Stored records
------------

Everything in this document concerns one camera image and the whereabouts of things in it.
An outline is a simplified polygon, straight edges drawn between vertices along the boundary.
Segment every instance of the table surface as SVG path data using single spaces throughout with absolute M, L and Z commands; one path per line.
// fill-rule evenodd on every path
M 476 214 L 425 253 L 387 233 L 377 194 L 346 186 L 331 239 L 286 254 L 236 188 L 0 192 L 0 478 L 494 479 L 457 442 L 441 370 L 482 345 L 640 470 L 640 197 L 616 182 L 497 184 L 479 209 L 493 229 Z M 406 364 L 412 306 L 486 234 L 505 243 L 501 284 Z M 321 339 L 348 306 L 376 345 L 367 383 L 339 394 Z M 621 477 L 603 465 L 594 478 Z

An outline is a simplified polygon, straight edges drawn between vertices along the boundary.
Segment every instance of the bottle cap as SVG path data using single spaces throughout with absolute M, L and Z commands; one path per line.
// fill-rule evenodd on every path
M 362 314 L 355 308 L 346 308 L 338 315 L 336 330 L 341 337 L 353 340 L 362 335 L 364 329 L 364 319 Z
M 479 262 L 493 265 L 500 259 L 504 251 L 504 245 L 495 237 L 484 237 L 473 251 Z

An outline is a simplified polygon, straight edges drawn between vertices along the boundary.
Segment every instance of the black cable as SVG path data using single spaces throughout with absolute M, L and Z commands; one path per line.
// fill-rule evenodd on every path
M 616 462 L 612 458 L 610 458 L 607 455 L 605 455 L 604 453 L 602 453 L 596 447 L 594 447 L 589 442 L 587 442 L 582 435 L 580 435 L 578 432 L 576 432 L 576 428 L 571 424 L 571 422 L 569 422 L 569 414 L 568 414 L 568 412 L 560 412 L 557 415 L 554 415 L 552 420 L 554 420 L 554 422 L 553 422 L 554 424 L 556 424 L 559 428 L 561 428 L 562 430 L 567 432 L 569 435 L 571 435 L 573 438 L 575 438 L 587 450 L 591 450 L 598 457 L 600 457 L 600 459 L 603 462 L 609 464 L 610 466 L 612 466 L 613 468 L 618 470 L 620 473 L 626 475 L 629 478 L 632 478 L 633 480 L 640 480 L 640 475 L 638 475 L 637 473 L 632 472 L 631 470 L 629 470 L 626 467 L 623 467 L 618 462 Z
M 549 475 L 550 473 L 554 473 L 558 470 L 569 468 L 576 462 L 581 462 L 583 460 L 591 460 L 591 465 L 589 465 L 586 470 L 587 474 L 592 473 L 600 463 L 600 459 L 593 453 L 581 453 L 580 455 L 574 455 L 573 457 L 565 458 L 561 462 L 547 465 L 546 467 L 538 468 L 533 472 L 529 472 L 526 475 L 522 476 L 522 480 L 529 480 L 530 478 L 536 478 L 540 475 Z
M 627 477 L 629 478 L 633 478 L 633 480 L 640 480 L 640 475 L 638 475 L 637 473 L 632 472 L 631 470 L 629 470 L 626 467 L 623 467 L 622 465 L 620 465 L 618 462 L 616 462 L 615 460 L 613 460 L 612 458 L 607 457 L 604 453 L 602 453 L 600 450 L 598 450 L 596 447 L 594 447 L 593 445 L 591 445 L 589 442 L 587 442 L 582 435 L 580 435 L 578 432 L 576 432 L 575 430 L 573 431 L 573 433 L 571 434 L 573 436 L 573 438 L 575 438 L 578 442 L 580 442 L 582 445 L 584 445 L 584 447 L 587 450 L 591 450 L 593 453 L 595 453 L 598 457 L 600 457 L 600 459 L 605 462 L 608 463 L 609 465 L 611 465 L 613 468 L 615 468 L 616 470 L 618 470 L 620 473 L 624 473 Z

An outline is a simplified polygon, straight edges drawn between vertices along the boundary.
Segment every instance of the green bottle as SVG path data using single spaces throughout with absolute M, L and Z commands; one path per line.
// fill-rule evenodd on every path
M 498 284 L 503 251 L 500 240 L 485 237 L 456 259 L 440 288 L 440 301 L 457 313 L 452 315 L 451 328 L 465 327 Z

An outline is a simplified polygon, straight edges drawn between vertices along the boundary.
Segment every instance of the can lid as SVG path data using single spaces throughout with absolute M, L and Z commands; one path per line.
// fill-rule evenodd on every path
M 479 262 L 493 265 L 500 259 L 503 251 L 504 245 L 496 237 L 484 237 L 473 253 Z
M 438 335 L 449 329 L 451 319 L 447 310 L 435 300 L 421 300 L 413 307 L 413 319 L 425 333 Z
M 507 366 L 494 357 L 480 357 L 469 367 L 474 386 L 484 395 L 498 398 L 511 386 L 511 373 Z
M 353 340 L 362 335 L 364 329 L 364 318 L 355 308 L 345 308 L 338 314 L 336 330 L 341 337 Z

------------

Activity:
Copy out each record from above, exactly.

Task output:
Everything in this document concerns one camera image and the whereabouts of things in it.
An outline is a simplified polygon, straight edges drawn between vertices along the boundary.
Segment every instance of the table surface as SVG path data using single spaces throughout with absolute M, L and Z commands; one path per line.
// fill-rule evenodd on every path
M 476 214 L 425 253 L 387 233 L 377 194 L 346 186 L 331 239 L 286 254 L 236 188 L 0 192 L 0 478 L 494 479 L 457 442 L 441 370 L 482 345 L 640 470 L 640 197 L 616 182 L 497 184 L 479 209 L 493 229 Z M 406 364 L 412 306 L 486 234 L 505 243 L 501 284 Z M 321 339 L 348 306 L 376 345 L 367 383 L 339 394 Z M 621 477 L 603 465 L 594 478 Z

An outline is a simplified polygon, straight edges drawn between vertices along the boundary.
Segment every instance of the bottle cap as SVG path data using single spaces throughout with absolute M, L and Z commands; one path per line.
// fill-rule evenodd on every path
M 362 314 L 355 308 L 346 308 L 338 315 L 336 330 L 341 337 L 353 340 L 362 335 L 364 329 L 364 319 Z
M 479 262 L 493 265 L 500 259 L 504 251 L 504 245 L 495 237 L 484 237 L 473 251 Z

An outline is a simplified polygon, straight edges drawn between vertices along the boundary.
Segment every instance of the black cable as SVG path data using single spaces throughout with absolute M, L and Z commands; one path per line.
// fill-rule evenodd on every path
M 616 462 L 612 458 L 610 458 L 607 455 L 605 455 L 604 453 L 602 453 L 596 447 L 594 447 L 589 442 L 587 442 L 582 435 L 580 435 L 578 432 L 576 432 L 576 428 L 571 424 L 571 422 L 569 422 L 569 414 L 568 414 L 568 412 L 560 412 L 557 415 L 554 415 L 552 420 L 554 420 L 554 422 L 553 422 L 554 424 L 556 424 L 559 428 L 561 428 L 562 430 L 567 432 L 569 435 L 571 435 L 573 438 L 575 438 L 587 450 L 591 450 L 598 457 L 600 457 L 600 459 L 603 462 L 609 464 L 610 466 L 612 466 L 613 468 L 618 470 L 620 473 L 626 475 L 629 478 L 632 478 L 633 480 L 640 480 L 640 475 L 638 475 L 637 473 L 632 472 L 631 470 L 629 470 L 626 467 L 623 467 L 618 462 Z
M 549 475 L 550 473 L 554 473 L 558 470 L 569 468 L 576 462 L 581 462 L 583 460 L 591 460 L 591 465 L 589 465 L 586 470 L 587 474 L 592 473 L 600 463 L 600 459 L 593 453 L 581 453 L 580 455 L 574 455 L 573 457 L 565 458 L 561 462 L 547 465 L 546 467 L 538 468 L 533 472 L 529 472 L 526 475 L 522 476 L 522 480 L 529 480 L 530 478 L 536 478 L 540 475 Z
M 627 477 L 629 478 L 633 478 L 633 480 L 640 480 L 640 475 L 638 475 L 637 473 L 632 472 L 631 470 L 629 470 L 626 467 L 623 467 L 622 465 L 620 465 L 618 462 L 616 462 L 615 460 L 613 460 L 612 458 L 607 457 L 604 453 L 602 453 L 600 450 L 598 450 L 596 447 L 594 447 L 593 445 L 591 445 L 589 442 L 587 442 L 582 435 L 580 435 L 578 432 L 576 432 L 575 430 L 573 431 L 573 433 L 571 434 L 573 436 L 573 438 L 575 438 L 578 442 L 580 442 L 582 445 L 584 445 L 584 447 L 587 450 L 591 450 L 593 453 L 595 453 L 598 457 L 600 457 L 600 459 L 605 462 L 608 463 L 609 465 L 611 465 L 613 468 L 615 468 L 616 470 L 618 470 L 620 473 L 624 473 Z

An outline is a simplified polygon, straight edges drawn between vertices along the boundary.
Segment every instance of the green bottle as SVG path data using single spaces throughout with absolute M, L and Z commands; one path per line.
// fill-rule evenodd on every path
M 498 284 L 503 251 L 500 240 L 485 237 L 456 259 L 440 288 L 440 301 L 457 313 L 452 315 L 451 328 L 465 327 Z

An outline is a simplified polygon, straight edges drawn between vertices along the boundary.
Segment every instance of the can lid as SVG path data using single spaces throughout with absolute M, L and Z commands; one path per line.
// fill-rule evenodd on every path
M 479 262 L 493 265 L 500 259 L 503 251 L 504 245 L 496 237 L 484 237 L 473 253 Z
M 438 335 L 449 329 L 451 319 L 447 310 L 435 300 L 421 300 L 413 307 L 413 319 L 425 333 Z
M 507 366 L 494 357 L 480 357 L 469 367 L 474 386 L 484 395 L 498 398 L 511 386 L 511 373 Z
M 353 340 L 362 335 L 364 329 L 364 318 L 355 308 L 345 308 L 338 314 L 336 330 L 341 337 Z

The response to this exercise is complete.